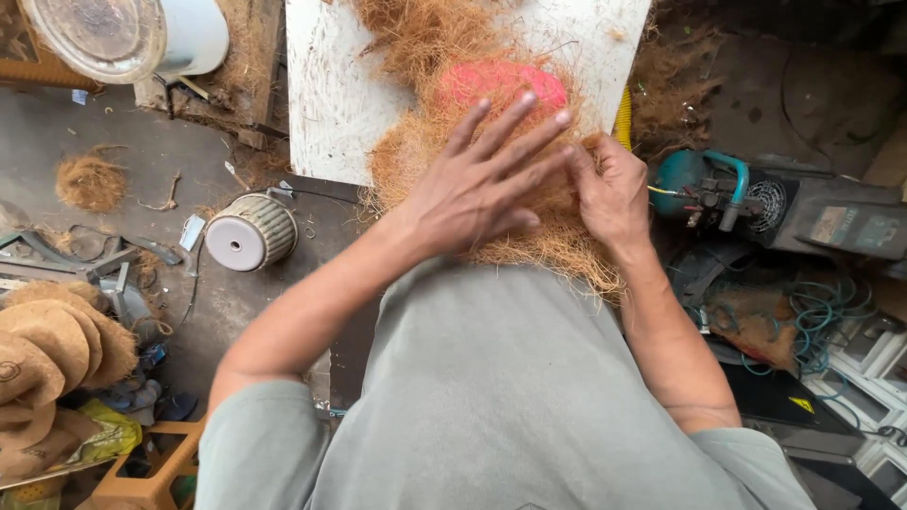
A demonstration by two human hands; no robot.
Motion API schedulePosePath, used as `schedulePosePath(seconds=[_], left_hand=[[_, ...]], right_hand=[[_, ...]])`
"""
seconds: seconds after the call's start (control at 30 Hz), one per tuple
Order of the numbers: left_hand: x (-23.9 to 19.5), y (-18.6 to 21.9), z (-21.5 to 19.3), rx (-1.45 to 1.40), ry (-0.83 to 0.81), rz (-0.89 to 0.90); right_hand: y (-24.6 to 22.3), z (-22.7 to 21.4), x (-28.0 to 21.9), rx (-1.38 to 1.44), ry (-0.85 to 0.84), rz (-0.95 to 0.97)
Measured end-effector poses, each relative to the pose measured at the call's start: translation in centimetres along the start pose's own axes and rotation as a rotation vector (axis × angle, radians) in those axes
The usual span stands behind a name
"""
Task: The person arranges and presses coconut fiber around a pink plastic mold to form a hat shape. They then use a spray gun to apply a liquid to the fiber and a hair dryer to dry it, repeating the process to build up the hat structure.
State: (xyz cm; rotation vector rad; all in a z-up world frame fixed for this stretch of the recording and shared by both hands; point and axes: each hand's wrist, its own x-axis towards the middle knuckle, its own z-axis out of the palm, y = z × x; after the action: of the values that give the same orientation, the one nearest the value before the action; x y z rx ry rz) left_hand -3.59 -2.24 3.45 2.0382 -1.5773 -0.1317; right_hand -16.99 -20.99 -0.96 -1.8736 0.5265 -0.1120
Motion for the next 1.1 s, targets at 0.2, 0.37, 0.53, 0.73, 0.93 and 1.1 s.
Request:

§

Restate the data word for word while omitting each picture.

RESPONSE TO THIS EXERCISE:
A demonstration by two human hands; no robot.
Motion API schedulePosePath, used as `schedulePosePath(seconds=[_], left_hand=[[_, ...]], right_hand=[[_, ...]])`
"""
seconds: seconds after the call's start (control at 30 Hz), one per tuple
Order of the numbers: left_hand: x (-23.9 to 19.5), y (-18.6 to 21.9), z (-21.5 to 19.3), rx (-1.45 to 1.40), ry (-0.83 to 0.81), rz (-0.89 to 0.90); right_hand: y (-24.6 to 22.3), z (-22.7 to 21.4), x (-28.0 to 21.9), rx (-1.38 to 1.44), ry (-0.85 to 0.84), rz (-0.95 to 0.97)
Measured end-effector poses, each relative to the pose measured at the call's start: translation in centimetres along the start pose's own axes and rotation as a rotation vector (axis × angle, radians) in those axes
The usual span stands behind a name
"""
Task: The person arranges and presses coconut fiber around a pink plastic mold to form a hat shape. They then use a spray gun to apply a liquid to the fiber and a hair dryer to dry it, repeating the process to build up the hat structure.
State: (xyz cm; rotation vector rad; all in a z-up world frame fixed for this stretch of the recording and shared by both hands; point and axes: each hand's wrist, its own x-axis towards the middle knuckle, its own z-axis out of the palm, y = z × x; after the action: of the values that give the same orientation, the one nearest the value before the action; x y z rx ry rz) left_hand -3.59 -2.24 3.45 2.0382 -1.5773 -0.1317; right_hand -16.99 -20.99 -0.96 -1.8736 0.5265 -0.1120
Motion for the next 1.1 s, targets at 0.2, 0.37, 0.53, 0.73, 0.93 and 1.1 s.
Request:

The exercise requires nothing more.